EMC Corporation, Intec Telecom Systems and SenSage say that they have pooled resources to provide a solution to answer the mandates of the recently passed EU Data Retention Directive. The combined technologies tackle two issues. First, it provides telecommunication and Internet service providers with a lower cost means to manage communication records that support compliance with the Directive. Second, it enables law enforcement agencies to quickly access historical phone and Internet records to pinpoint and prosecute serious crimes.

The Directive states that all service providers must be compliant by August, 2007.

The EU Data Retention Directive was announced in March 2006. It requires telecommunications operators (Telcos) and Internet Service Providers (ISPs) to securely retain and be able to analyse traffic and location data related to; fixed telephony; mobile telephony; Internet access; Internet e-mail; and Internet telephony for up to two years. The Directive further requires that all service providers must produce answers to law enforcement inquiries without any undue delay. Millions of calls and connections occur each day equating to billions of records and terabytes of transaction data that must be securely stored and rapidly analysed.

EMC, Intec and SenSage have developed a joint EU Data Retention solution that significantly reduces the cost of compliant data management for service providers. The combined technology completely supports the guidelines set out by the Directive and is able to cost-effectively manage and obtain results in minutes from over 100 billion Call Detail Records (CDR).
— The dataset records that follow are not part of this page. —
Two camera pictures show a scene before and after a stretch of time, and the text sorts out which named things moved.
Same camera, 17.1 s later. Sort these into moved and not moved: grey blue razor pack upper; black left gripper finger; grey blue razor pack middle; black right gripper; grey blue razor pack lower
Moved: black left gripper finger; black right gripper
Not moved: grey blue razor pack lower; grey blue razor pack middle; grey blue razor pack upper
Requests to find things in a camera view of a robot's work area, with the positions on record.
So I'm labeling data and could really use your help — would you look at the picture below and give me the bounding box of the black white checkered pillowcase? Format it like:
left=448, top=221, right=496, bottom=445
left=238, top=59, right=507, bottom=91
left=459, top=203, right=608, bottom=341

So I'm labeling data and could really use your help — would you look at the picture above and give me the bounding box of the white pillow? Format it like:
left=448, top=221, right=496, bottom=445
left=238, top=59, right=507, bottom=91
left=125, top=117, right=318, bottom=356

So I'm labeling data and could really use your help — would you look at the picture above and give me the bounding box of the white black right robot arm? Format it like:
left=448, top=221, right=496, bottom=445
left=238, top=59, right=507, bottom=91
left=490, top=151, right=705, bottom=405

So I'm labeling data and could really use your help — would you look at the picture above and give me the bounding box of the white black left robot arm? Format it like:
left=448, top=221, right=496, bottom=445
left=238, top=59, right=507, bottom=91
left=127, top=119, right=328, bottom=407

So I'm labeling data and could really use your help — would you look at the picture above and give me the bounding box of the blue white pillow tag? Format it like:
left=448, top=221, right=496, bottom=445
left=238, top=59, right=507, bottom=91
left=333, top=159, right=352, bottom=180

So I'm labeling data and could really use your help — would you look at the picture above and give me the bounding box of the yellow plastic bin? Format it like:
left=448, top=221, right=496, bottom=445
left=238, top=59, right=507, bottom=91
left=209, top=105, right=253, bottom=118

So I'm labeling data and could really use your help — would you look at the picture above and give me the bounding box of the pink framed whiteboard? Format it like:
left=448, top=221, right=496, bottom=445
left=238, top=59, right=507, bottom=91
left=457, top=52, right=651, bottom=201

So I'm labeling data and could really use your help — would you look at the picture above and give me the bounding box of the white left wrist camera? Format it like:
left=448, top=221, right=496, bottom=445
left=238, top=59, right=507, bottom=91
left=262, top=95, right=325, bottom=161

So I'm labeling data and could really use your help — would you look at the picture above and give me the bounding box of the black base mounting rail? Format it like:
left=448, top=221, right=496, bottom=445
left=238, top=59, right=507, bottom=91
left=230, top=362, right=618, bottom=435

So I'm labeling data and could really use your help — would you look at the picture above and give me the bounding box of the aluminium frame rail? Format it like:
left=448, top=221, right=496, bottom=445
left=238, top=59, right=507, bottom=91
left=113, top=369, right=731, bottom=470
"The EU Data Retention Directive puts tremendous pressure and a clear timeline on Telcos and ISPS to meet security and investigation obligations," said Fernando Elizalde, senior telecommunications analyst at Frost & Sullivan. "The newly developed technology offered by EMC, Intec and SenSage supports the Directive mandates by providing a progressive, scalable platform, to cost-effectively manage the broad event data integration, storage and analysis requisites."

"Telcos and ISPs will have to make significant changes to procedure, operations and current technologies if they are to meet the EU Data Retention and Privacy Directives," said Terje Tondel, managing director of ETIS.org - the largest global IT association for telecommunication providers. "Our constituents have been advised to assess current resources and seek innovative solutions, such as that from EMC, Intec and SenSage, which can minimise costs and expedite results that address these guidelines".

The joint solution has been fully tested with sample CDR data from a leading telecommunications provider. The sample data, collected and processed through an Intec mediation platform, was cleansed, then subsequently randomised and replicated to generate the necessary volume. SenSage provides the scalable event data management platform that powers the collection, compression, management and high-speed analysis of the CDR data. Retention and online availability of the stored data is fully managed within an EMC Centera storage cluster, which provides increased data integrity, protection, and availability capabilities. Intec provided switch remediation expertise and design guidance. The Proof-of-Concept (POC) contains 100 billion records, representing 13 terabytes of raw compressed data. It is now maintained in an online, referenceable repository where complex analytics can quickly be performed to investigate criminal activity.

"The EU Data Retention directive increases the cost of doing business for Telco's and ISP," said Jim Pflaging, president and CEO of SenSage. "This joint solution offers the rapid response law enforcement needs in a highly secure system the public wants, at the lowest cost to the service provider."

The joint PoC simulated retention of two years of CDR data of 10 million Telco subscribers. The system executed un-indexed queries at more than 27.9 million records per second and obtained answers in less than seven minutes within a three month search range."